**MATERIAL SHOWN**.
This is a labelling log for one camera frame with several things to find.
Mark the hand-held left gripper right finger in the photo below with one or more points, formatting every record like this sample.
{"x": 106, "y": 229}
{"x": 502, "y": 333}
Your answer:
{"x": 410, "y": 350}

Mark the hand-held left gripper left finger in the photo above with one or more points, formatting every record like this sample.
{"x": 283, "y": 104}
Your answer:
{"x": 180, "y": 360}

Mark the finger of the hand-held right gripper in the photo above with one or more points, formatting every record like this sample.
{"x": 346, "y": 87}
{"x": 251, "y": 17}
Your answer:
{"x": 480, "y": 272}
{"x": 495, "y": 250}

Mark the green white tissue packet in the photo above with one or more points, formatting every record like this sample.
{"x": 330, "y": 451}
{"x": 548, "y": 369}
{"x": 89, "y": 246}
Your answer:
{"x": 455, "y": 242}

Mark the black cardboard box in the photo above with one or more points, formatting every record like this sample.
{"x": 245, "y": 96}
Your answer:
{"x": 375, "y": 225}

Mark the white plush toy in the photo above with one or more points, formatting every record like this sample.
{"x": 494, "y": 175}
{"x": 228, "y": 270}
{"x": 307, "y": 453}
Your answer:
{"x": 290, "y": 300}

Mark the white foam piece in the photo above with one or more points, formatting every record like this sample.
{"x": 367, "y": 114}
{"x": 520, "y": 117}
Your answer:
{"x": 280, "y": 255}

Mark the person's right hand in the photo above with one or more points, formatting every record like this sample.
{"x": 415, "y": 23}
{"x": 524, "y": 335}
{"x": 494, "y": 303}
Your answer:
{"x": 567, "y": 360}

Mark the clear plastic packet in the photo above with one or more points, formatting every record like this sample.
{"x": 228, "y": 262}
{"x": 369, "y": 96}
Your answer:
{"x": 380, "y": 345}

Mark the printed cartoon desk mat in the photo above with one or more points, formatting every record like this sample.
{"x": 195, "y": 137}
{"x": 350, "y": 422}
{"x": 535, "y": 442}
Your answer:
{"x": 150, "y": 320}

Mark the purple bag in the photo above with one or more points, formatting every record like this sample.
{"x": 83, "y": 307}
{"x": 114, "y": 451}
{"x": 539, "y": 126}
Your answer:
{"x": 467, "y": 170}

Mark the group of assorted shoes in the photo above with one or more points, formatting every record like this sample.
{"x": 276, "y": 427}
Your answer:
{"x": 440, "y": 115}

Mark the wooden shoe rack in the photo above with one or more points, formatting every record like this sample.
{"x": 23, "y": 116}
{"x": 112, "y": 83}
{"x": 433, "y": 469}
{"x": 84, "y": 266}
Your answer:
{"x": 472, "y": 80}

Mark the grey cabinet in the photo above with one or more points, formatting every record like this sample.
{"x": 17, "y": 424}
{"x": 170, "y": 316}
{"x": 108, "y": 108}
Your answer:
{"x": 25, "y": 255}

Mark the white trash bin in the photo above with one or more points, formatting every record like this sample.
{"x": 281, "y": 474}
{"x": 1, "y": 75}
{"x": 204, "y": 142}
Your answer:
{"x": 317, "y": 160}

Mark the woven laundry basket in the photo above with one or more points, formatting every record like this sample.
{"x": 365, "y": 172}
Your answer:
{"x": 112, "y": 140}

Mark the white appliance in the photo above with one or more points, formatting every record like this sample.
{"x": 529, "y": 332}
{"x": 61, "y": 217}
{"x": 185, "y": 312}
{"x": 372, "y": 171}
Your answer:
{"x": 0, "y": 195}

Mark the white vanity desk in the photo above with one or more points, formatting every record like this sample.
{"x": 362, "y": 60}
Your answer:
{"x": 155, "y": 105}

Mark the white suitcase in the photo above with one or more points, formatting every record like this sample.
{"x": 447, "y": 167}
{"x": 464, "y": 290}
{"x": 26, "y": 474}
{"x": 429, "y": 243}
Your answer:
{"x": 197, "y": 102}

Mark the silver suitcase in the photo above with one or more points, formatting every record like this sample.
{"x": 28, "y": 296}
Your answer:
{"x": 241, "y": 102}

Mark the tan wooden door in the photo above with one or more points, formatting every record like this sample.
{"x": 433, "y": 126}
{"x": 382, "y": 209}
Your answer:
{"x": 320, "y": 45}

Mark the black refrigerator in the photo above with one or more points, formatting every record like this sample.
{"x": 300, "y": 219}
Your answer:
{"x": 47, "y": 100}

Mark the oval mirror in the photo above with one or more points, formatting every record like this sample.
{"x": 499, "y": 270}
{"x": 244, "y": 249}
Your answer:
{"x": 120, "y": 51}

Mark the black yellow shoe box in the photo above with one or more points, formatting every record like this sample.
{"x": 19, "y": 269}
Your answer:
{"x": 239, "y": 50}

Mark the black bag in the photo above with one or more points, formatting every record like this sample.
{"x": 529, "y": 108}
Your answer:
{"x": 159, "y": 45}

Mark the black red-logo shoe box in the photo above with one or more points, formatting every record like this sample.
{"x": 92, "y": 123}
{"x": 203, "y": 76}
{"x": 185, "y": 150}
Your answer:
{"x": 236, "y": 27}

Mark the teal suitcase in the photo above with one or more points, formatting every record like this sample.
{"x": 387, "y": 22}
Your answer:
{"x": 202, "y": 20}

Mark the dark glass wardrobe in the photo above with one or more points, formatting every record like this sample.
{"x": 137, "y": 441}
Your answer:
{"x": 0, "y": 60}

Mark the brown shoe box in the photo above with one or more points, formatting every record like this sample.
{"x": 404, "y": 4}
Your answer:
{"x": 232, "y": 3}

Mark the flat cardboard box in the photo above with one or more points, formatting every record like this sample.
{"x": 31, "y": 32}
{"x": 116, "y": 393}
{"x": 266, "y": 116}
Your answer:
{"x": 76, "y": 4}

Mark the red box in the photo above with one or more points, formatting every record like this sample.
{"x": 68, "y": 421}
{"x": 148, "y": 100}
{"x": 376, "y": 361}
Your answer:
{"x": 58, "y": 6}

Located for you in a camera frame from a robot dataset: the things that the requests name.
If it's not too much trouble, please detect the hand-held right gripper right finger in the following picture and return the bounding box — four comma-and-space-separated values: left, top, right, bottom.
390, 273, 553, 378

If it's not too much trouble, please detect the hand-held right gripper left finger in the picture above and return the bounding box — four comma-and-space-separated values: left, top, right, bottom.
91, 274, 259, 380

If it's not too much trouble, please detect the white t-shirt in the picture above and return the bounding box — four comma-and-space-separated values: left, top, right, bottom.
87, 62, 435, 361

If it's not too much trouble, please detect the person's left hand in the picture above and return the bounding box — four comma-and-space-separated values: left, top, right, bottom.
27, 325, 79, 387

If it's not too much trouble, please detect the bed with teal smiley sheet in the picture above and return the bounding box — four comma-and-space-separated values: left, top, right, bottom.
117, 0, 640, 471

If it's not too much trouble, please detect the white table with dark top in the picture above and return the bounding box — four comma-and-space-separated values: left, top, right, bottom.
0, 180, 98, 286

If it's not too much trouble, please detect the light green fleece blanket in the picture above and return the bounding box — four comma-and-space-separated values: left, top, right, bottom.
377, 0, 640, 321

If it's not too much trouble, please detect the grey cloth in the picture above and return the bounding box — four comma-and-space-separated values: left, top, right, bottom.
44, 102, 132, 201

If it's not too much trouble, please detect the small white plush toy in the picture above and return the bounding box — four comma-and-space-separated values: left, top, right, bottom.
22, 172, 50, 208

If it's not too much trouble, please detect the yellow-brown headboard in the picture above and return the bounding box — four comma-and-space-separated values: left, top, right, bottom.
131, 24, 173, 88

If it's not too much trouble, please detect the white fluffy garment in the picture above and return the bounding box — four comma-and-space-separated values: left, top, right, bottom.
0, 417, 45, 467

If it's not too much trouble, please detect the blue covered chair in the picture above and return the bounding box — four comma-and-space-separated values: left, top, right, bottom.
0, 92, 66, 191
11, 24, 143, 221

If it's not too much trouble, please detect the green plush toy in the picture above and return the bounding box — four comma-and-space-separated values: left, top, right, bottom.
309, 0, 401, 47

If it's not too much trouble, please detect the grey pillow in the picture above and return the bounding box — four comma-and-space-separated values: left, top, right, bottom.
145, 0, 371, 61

**EXERCISE OBJECTIVE**. Copy out only the lines above from the one with "Mark the red" to the one with "Located for you", inclusive, exactly as they stand.

**ANSWER SPACE**.
Mark the red box in the photo above with one or more points, formatting every record like this sample.
{"x": 68, "y": 421}
{"x": 148, "y": 100}
{"x": 376, "y": 361}
Your answer:
{"x": 58, "y": 6}

Located for you in a camera frame from a robot dataset: the things that the requests name.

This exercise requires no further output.